= Spin valve =

A schematic diagram of a pseudo spin valve. The free layer is magnetically soft and the fixed layer is magnetically hard. When the magnetic layers are antiparallel the electrical resistance is higher than when they are aligned.

A spin valve is a device, consisting of two or more conducting magnetic materials, whose electrical resistance can change between two values depending on the relative alignment of the magnetization in the layers. The resistance change is a result of the giant magnetoresistive effect. The magnetic layers of the device align "up" or "down" depending on an external magnetic field. In the simplest case, a spin valve consists of a non-magnetic material sandwiched between two ferromagnets, one of which is fixed (pinned) by an antiferromagnet which acts to raise its magnetic coercivity and behaves as a "hard" layer, while the other is free (unpinned) and behaves as a "soft" layer. Due to the difference in coercivity, the soft layer changes polarity at lower applied magnetic field strength than the hard one. Upon application of a magnetic field of appropriate strength, the soft layer switches polarity, producing two distinct states: a parallel, low-resistance state, and an antiparallel, high-resistance state. The invention of spin valves is credited to Dr. Stuart Parkin and his team at IBM Almaden Research Centre. Dr. Parkin is now serving as the Managing Director of the Max Planck Institute of Microstructure Physics in Halle, Germany.

== How it works ==
Spin valves work because of a quantum property of electrons (and other particles) called spin. Due to a split in the density of states of electrons at the Fermi energy in ferromagnets, there is a net spin polarisation. An electric current passing through a ferromagnet therefore carries both charge and a spin component. In comparison, a normal metal has an equal number of electrons with up and down spins so, in equilibrium situations, such materials can sustain a charge current with a zero net spin component. However, by passing a current from a ferromagnet into a normal metal it is possible for spin to be transferred. A normal metal can thus transfer spin between separate ferromagnets, subject to a long enough spin diffusion length.
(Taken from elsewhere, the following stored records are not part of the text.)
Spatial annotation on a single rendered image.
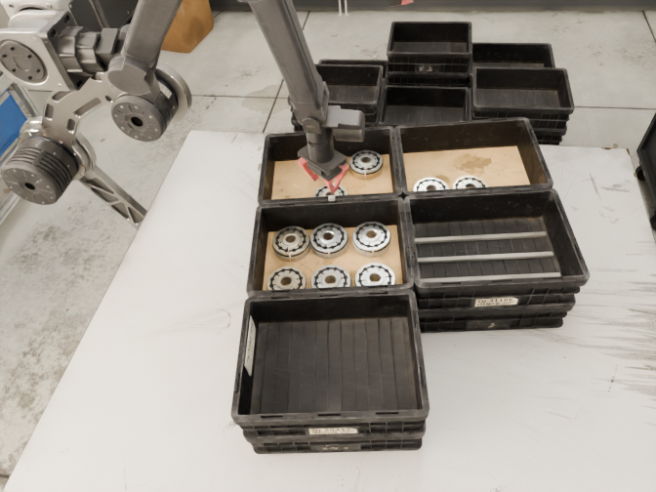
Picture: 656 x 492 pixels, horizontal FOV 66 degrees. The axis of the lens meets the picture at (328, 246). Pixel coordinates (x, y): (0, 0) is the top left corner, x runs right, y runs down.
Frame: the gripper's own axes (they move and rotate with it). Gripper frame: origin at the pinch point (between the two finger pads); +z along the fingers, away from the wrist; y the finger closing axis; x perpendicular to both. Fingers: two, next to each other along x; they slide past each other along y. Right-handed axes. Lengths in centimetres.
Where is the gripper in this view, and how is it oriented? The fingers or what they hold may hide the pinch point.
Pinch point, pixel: (324, 184)
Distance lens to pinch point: 123.6
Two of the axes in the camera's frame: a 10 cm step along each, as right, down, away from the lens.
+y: -7.0, -5.3, 4.9
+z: 0.8, 6.2, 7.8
Spin transmission depends on the alignment of magnetic moments in the ferromagnets. If a current is passing into a ferromagnet whose majority spin is spin up, for example, then electrons with spin up will pass through relatively unhindered, while electrons with spin down will either 'reflect' or spin flip scatter to spin up upon encountering the ferromagnet to find an empty energy state in the new material. Thus if both the fixed and free layers are polarised in the same direction, the device has relatively low electrical resistance, whereas if the applied magnetic field is reversed and the free layer's polarity also reverses, then the device has a higher resistance due to the extra energy required for spin flip scattering.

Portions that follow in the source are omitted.